Noisy canvas – Dynamic
First published on Ka of Isis 140528
This is a follow-up to an earlier article, Noisy background – Static. As the title of that article suggests, the main goal at the time was to fill a container with, well, static noise. The present article will take the concept one step further, and knowing full well that future search engine results will suggest this work for anything connected to dynamic audio noise, I just could not resist the temptation to use the term dynamic as opposed to static. Animated might have been more proper.
The work is based on a discussion at Stack Overflow and each technique has already been described in enough detail to render rants from this author superfluous. The first two examples were suggested by Ken Fyrstemberg, aka Epistemex, and shown in the jsfiddle demostrations TV noise (SO) and TV noise analouge (SO) Fast. The third technique was contributed by John Bupit with an accompanying jsfiddle demo. Please study the source code for the web page you are currently on, for implementation on Impossiblue.

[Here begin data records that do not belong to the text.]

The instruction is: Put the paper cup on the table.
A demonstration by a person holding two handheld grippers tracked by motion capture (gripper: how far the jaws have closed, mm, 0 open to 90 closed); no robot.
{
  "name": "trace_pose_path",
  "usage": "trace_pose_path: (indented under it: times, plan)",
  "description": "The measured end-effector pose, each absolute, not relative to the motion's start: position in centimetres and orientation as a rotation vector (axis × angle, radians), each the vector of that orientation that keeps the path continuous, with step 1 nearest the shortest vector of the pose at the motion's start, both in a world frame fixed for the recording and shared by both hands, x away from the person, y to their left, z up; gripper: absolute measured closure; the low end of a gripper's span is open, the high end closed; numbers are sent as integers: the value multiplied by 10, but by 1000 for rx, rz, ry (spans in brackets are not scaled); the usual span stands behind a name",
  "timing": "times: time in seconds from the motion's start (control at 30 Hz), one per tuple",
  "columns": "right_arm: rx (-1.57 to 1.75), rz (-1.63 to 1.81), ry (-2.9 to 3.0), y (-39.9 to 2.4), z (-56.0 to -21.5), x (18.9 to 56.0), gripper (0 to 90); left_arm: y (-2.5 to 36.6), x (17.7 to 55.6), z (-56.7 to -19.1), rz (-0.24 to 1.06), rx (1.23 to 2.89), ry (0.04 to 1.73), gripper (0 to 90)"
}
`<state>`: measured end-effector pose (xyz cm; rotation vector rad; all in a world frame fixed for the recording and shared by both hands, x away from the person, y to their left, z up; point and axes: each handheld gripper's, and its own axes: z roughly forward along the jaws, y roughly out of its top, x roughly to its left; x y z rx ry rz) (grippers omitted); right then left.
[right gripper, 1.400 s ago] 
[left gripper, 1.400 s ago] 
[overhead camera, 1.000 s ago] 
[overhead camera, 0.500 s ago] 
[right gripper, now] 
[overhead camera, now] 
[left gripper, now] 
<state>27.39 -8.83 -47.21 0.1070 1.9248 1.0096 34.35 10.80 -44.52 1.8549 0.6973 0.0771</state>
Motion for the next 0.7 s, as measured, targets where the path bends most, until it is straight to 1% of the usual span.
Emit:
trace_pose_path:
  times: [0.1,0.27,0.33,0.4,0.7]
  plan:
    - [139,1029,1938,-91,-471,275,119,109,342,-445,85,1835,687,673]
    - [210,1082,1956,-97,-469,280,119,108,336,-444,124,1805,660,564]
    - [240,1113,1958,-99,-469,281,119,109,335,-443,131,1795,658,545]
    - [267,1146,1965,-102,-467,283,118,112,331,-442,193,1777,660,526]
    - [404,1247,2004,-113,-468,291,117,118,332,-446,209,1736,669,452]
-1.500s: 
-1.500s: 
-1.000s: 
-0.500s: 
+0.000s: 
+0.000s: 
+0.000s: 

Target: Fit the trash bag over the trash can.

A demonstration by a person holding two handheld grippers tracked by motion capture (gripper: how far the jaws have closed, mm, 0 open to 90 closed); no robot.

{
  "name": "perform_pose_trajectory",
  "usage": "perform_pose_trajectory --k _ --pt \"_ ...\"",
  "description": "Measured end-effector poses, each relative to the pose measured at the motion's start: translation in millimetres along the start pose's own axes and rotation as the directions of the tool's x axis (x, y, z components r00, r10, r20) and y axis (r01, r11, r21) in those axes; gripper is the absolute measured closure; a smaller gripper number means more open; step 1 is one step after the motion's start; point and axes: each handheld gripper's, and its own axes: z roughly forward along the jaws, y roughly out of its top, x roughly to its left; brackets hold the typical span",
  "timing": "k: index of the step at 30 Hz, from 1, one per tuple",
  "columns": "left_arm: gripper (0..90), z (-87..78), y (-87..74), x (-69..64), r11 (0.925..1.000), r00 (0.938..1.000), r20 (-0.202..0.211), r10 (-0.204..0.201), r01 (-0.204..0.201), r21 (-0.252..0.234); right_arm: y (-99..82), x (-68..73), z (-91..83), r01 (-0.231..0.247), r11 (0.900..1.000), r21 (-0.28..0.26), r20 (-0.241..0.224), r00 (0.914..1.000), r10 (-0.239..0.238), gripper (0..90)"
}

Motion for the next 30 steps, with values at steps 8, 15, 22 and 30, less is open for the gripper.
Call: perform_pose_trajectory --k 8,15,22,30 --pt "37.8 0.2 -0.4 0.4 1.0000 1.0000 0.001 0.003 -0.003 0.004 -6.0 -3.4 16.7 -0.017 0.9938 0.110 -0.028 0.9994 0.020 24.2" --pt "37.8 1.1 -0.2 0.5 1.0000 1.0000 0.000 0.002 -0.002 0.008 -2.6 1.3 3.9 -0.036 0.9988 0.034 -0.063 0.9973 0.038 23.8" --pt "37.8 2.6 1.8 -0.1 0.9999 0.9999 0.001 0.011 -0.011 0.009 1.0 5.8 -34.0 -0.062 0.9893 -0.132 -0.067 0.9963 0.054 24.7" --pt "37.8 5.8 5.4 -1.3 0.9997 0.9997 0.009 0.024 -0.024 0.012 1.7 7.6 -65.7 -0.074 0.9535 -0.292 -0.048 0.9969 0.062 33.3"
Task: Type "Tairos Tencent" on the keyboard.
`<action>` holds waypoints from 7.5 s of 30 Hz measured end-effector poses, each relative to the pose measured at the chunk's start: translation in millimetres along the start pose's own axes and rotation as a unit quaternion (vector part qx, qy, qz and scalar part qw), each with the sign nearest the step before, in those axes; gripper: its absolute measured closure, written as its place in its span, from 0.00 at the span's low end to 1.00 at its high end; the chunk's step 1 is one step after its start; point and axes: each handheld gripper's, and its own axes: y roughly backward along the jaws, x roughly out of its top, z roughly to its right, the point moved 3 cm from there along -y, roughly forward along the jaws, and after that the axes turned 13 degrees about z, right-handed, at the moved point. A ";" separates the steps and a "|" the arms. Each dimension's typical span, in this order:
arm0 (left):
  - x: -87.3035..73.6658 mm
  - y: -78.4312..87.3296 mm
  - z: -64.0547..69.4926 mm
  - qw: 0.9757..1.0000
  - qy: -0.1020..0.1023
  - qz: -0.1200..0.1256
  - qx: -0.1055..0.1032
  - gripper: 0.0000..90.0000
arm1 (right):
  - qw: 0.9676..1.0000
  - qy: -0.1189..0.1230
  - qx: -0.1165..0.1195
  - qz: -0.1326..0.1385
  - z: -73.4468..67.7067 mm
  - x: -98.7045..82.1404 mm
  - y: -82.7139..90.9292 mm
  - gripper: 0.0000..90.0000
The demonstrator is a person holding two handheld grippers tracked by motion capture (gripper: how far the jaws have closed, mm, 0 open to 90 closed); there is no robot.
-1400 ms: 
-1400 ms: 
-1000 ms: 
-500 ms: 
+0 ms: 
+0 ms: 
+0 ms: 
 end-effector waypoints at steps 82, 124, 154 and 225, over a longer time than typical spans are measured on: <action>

Note: Fyrstemberg presents pure JavaScript methods that completely fill the viewport with noise. Bupit depends on the jQuery library and restricts the noise to a smaller canvas container. Remember that the canvas element uses a set number of pixels based on its width and height, and if scaled, this will ultimately scale its contents. This is a limitation if the canvas is used in responsive web layouts. Special considerations for this are not discussed here. Instead, each canvas tag is dropped into a wrapping div tag and extraneous canvas noise is hidden from view with overflow:hidden in CSS whenever the width of the wrapper is smaller than the set maximum.
Method 1 – No-nonsense noise
Fig. If you see no noise above, your browser probably does not support the canvas element.
Method 2 – Closer to TV noise
Fig. If noise can be clean, this is it!
Method 3 – Bad TV reception
Fig. The noise is overlayed with a moving sinusoidal wave. There is a slight (unintentional) time-based jump in the animation, but that only adds to the realism.
John Bupit explains: ‘I set each pixel random value, and … overlayed a sinusodial (sic) wave that traveled upwards with time just to make it look more realistic. You can play with the constants in the wave to get different effects.’
Method 4 – Bad TV reception with CSS animation
Fig. My own humble contribution; Method 2 overlayed with a CSS transform animation.
Method 5 – GIF animation
Fig. Easy to forget on the bleeding edge, but a GIF animation may be all that is needed – at times. No canvas here!
A flimsy tutorial on how the GIF animation came to life:
1. Photoshop – RGB – 960x120 pixels – White background.
2. With black as the foreground colour: Filter > Noise > Add Noise…
3. Duplicate the (now noisy) background (aka the 1st layer) and rotate it 180°. This becomes the 2nd layer.
4. Again duplicate the 1st layer and flip horizontally. This becomes the 3rd layer.
5. Duplicate the 2nd layer and flip horizontally. This becomes the 4th layer.
6. Save each layer independently as a TIF/LZW image.
Note: From now on, the order of the layers is really not important, but if you still follow me…
7. Open the 1st layer in Fireworks and add a new (empty) state.
8. Open the 2nd Photoshop TIF in Fireworks and drag the image into the empty Fireworks state.
9. Repeat for the remaining two TIFs. The original Fireworks file now has four states.
10. Shift-select all four states in the STATES panel and choose Properties… from the panel’s fly-out menu.
11. Add state delay as shown below:
12. Save as an animated GIF with an adaptive palette, witout dither, no transparency and no image preview, and let the application remove unused colours.
If the randomness is not random enough, do add layers/states but remember that the file size will grow. Animated GIFs work in Siberia if need be, but they are inflexible when compared to the JavaScript/canvas combination.